Ela é uma mulher forte, determinada, talvez um pouco cruel, mas ele era alguém que podia literalmente infligir dor em seu coração, mente e alma se ficasse magoado com ela. Essa dor ela não podia sequer pensar em suportar. Com a partida dele, o que restou foi um grande vazio no coração, na mente, na alma, no cotidiano e nas tardes de sábado. Um vazio enorme que dói, que tortura, mas que ela não consegue preencher. Não parece certo preencher. Não há ninguém qualificado. Ninguém com a história semelhante a dele. Com opiniões fortes como as dele. Ninguém certo ou capaz de tratá-la com a mesma generosidade carinho e respeito e livre de julgamentos.

Em certos momentos em que ele era estranhamente igual a ela, ele era incrivelmente diferente. Aquele dilema era tudo o que ela precisava. Ela não precisa de uma cópia masculina de si mesma. Ela não precisava de um príncipe encantado montado em um cavalo branco pronto para resgatá-la. Vai ver ela precisava mesmo de alguém inversamente igual a ela, desajeitadamente charmoso e inteligentemente interessante, com toda a sua imatura experiência dos vinte e poucos anos.


Alguém que nunca a levaria para a boate mais frenética da cidade. Alguém que sentiria enxaquecas tremendas se estivesse no banco do carona enquanto ela dirigisse. Alguém que ela escutaria com interesse ininterrupto todas as suas ideias brilhantes para contos, livros, trilogias e filmes. Alguém que na perfeição dos seus defeitos lhe seria sincero sempre, mesmo que isso machucasse seus sentimentos. Alguém que seria irritantemente desapegado a ela, mas a queria como presença constante...

Alguém que na calmaria do seu ser lhe faria feliz com domingos em casa, trancados no quarto, falando sobre o mundo. Alguém que saberia as palavras e expressões certas, em inglês e português, para fazer o elogio perfeito, que a faria ganhar o dia. Alguém que comeria seu bolo de milho e as doses de jello shots com a mesma confiança de um investidor da bolsa de valores, mas que confiaria a ponto de lhe entregar seus capítulos escritos na madrugada apenas para saber o que acharia do texto. Alguém que nunca casaria com ela, mas definitivamente alguém que seria somente seu enquanto ela desejasse.

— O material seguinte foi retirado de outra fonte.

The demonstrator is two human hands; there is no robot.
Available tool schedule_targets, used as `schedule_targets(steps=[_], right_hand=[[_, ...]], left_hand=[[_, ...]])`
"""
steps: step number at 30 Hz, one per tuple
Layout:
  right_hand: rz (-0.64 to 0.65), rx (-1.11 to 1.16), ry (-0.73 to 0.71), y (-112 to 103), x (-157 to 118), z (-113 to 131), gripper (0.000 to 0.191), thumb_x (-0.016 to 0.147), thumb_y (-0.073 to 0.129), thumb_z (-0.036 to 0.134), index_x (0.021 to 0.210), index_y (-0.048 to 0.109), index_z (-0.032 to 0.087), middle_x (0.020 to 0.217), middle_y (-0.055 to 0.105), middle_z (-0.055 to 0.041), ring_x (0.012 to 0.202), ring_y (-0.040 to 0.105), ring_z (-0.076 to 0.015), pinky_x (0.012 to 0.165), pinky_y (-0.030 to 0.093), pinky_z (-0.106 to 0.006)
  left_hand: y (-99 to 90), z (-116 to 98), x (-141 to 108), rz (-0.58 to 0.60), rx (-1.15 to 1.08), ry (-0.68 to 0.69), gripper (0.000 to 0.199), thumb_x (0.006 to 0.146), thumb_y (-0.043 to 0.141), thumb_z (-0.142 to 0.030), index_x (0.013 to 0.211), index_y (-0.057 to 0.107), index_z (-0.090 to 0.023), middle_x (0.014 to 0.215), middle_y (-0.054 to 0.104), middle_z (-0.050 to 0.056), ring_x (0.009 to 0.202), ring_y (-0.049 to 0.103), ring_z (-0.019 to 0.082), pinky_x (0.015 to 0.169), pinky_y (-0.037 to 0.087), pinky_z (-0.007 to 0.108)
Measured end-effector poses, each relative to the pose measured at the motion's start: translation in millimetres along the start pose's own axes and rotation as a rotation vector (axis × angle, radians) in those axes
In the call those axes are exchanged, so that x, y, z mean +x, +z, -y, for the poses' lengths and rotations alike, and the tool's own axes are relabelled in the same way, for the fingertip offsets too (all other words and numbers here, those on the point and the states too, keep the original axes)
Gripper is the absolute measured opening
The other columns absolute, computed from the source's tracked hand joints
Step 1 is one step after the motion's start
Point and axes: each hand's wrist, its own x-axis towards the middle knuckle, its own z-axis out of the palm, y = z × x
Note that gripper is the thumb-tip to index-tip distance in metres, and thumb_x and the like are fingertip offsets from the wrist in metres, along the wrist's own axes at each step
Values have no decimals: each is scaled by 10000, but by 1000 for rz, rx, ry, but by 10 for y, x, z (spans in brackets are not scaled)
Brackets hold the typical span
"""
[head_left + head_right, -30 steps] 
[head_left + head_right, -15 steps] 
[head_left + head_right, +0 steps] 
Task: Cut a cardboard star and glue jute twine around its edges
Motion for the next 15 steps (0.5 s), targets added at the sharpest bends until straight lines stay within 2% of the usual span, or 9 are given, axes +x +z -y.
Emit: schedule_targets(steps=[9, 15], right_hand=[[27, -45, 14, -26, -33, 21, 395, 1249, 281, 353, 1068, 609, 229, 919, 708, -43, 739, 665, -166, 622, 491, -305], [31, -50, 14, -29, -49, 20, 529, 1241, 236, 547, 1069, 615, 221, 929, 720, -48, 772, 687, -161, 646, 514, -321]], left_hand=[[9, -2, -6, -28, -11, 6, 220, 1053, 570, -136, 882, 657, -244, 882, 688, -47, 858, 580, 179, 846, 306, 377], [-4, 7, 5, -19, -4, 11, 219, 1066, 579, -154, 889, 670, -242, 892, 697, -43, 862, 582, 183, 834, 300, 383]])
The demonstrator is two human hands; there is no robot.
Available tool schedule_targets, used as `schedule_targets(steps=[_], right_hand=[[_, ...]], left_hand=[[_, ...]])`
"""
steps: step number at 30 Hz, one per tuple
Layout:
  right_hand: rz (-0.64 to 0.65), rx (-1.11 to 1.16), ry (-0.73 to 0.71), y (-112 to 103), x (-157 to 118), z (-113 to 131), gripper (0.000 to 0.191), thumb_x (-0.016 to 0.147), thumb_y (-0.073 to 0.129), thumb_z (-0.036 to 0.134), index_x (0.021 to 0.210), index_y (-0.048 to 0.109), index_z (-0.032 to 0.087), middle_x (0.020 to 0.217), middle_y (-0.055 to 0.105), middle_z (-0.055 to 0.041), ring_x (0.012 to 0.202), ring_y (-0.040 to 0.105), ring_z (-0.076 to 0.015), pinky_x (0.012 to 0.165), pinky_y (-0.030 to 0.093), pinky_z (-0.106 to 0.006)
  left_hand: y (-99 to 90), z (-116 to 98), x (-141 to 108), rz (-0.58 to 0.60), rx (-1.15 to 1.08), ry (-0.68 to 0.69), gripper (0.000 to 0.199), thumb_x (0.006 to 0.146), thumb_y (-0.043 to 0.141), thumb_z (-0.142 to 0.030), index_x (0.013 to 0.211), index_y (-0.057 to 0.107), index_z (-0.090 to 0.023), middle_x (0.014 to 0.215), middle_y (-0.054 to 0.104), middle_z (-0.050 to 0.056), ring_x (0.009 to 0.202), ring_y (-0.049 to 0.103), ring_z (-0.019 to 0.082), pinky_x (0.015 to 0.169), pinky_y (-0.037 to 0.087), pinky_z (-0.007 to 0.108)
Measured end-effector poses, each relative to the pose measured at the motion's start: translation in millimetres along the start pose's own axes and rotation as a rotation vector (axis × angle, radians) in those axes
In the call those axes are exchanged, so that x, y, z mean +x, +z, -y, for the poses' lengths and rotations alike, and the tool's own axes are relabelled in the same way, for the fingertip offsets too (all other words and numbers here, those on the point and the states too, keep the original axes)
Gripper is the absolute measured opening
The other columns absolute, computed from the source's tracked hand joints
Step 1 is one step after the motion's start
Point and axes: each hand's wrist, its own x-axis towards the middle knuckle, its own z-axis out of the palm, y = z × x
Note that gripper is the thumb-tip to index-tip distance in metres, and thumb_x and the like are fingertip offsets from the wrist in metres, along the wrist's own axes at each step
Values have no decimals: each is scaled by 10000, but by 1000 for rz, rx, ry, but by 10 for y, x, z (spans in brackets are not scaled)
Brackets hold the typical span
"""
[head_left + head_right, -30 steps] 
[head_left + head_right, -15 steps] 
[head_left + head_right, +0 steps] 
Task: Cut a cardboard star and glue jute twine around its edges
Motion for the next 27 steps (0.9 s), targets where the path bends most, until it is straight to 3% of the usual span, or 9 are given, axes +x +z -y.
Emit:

Por tantos motivos e outros mais ainda desconhecidos na sua mente, ela estava ali, ainda sozinha e ainda disposta a fazer tudo por ele, mesmo já não adiantando coisa alguma. Mesmo sabendo que ele nunca mais ficaria on line no MSN, embora seu endereço ainda estivesse lá, gritando para que ela olhasse. Fim."

Rascunho encontrado no meio da pilha de papéis que tenho guardados em casa. Foi escrito em um momento de profunda tristeza e confusão. As situações descritas acima, hoje são páginas viradas e não doem se não forem lembradas. São muitas coisas misturadas, fatos reais, imaginários, suposições e muito drama. Bem típico de um surto nos dias de TPM.